14 Mar 2017

Using pg_dumpall with Google Cloud Postgres

Luckily the recent update to pg_dumpall works (without any extra effort) to dump Globals off the recently launched Google Cloud PostgreSQL service well.

This is because this Postgres service seems to be using the same limitation (as AWS RDS Postgres does) in that none of the user accounts are SuperUser in the Postgres sense. Therefore, this platform too disallows accessing pg_authid.

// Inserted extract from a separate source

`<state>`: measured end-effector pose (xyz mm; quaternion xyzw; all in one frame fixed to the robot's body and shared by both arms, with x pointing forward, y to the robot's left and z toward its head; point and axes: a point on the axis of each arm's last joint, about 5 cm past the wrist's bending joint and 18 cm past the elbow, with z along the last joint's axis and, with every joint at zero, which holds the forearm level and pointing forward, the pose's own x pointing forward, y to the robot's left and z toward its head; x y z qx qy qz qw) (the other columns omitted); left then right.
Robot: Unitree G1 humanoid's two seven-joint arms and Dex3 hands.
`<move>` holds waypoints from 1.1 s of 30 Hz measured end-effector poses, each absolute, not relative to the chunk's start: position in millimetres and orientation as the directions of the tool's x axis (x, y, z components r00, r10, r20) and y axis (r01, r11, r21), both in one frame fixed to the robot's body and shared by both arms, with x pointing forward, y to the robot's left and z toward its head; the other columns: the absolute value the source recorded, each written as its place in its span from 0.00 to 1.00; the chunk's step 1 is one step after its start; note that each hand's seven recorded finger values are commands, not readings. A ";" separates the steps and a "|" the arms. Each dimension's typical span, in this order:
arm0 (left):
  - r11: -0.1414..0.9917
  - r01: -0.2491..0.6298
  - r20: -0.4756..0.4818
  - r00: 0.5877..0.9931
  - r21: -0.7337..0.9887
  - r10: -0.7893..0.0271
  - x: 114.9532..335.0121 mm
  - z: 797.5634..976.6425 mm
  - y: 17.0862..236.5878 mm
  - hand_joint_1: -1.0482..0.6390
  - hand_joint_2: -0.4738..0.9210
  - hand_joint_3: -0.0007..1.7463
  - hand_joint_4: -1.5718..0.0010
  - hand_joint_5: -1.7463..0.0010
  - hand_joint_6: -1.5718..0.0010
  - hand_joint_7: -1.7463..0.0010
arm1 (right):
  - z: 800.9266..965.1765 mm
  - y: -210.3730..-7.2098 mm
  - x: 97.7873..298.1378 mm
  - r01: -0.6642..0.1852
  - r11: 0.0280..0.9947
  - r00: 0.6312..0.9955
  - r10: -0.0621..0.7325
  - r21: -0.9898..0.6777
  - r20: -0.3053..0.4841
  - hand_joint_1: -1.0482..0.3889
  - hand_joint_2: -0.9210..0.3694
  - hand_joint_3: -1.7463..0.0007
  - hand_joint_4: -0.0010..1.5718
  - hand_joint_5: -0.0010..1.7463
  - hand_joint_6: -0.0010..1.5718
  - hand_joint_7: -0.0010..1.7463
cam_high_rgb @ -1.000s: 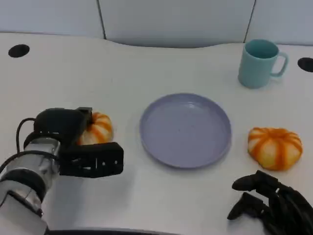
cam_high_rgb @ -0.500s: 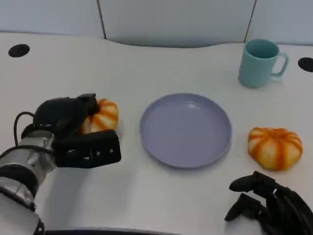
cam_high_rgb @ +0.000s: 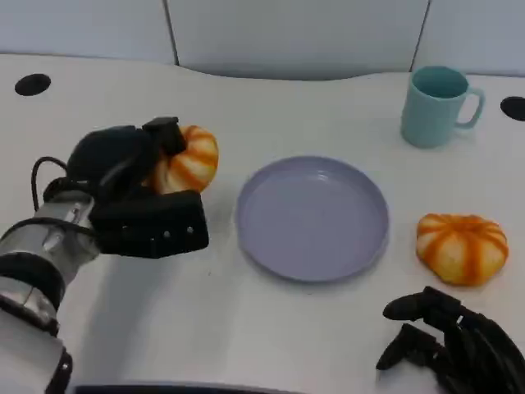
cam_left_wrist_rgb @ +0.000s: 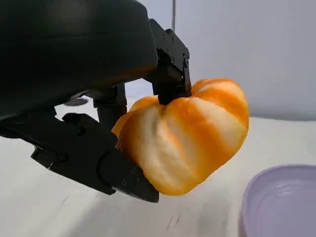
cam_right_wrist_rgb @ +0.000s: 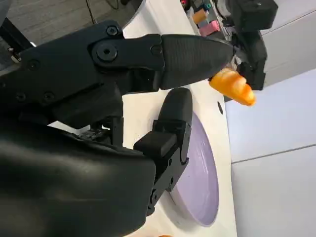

The fallback here too, is to use pg_roles to read (as much as is possible) to dump Role related Globals. Read here for more info on the recent changes to pg_dumpall that makes this work.

12 Mar 2017

Redshift Limitations

Recently have been toying around with Redshift (a popular Data-Warehouse tool by AWS) a little bit and see some minor but obvious limitations in SQL limitations:

FULL OUTER JOIN + ON Func(x) = Func(y) : Not Supported

Although Redshift supports most variants of FULL OUTER JOIN, however, when the JOIN condition contains a function on both sides, it gives up complaining "ERROR:  XX000: could not devise a query plan for the given query".

CREATE TABLE x (a integer);
INSERT INTO x VALUES (1);  

SELECT x1.a, x2.a
FROM x x1
FULL OUTER JOIN x x2
     ON LOWER(x1.a) = LOWER(x2.a); -- Fails
  -- ON LOWER(x1.a) = x2.a; -- Works
  -- ON x1.a = LOWER(x2.a); -- Works
  -- ON x1.a = x2.a; -- Obviously Works

Workaround: The obvious way around it is to move one of the functions to a separate SQL (for e.g create a Temp Table and use that in the final computation), something like this:

CREATE TEMP TABLE x1(a) AS SELECT LOWER(a) FROM x;

SELECT x1.a, x2.a
FROM x1
FULL OUTER JOIN x x2
ON x1.a = LOWER(x2.a); -- Works

7 Mar 2017

Using pg_dumpall with AWS RDS Postgres

My patch (allowing a non-super-user to dump Globals) just got committed to Postgres 10.0.

Besides the use mentioned above, this patch allows one to dump Globals from their AWS RDS Postgres Database and have a complete backup as a part of their Disaster Recovery (DR) solution. This earlier required an inelegant hack (detailed here in another post of mine) that wasn't very convenient for a regular user.

For those interested, RDS Postgres (by design) doesn't allow you to read pg_authid, which was earlier necessary for pg_dumpall to work. With this patch checked-in, pg_dumpall now uses a workaround (pg_roles) to read the same data (except passwords) and generate the same SQL Script.

With that mentioned, let's get our hands dirty and see a working solution:

# Take RDS Postgres Dump
# We store the pgdb database in pgdb.sql and globals in pgdb_globals.sql
pg_dumpall --globals-only --no-role-password \
  -U rdssuperuser -h rdsinstance \
  2>stderr.txt > pgdb_globals.sql
pg_dump -U rdssuperuser -h rdsinstance pgdb 2>stderr.txt > pgdb.sql

# Restore on Local Machine
psql -U postgres -c "CREATE DATABASE pgdb;"

# rdsadmin database (even if empty) is required for the next script
psql -U postgres -c "CREATE DATABASE rdsadmin;" 

psql -U postgres pgdb < pgdb_globals.sql
psql -U postgres pgdb < pgdb.sql

Note: The --no-role-password flag is still necessary since AWS RDS doesn't allow you to read Passwords. Therefore, the above generates a script that resets all users to be password-less, but that's still better than having to restore Globals (like 'CREATE USER ... ') manually by hand!

Big thanks to Simon for ironing out a few issues, Stephen, David & Robert for their (critical) reviews.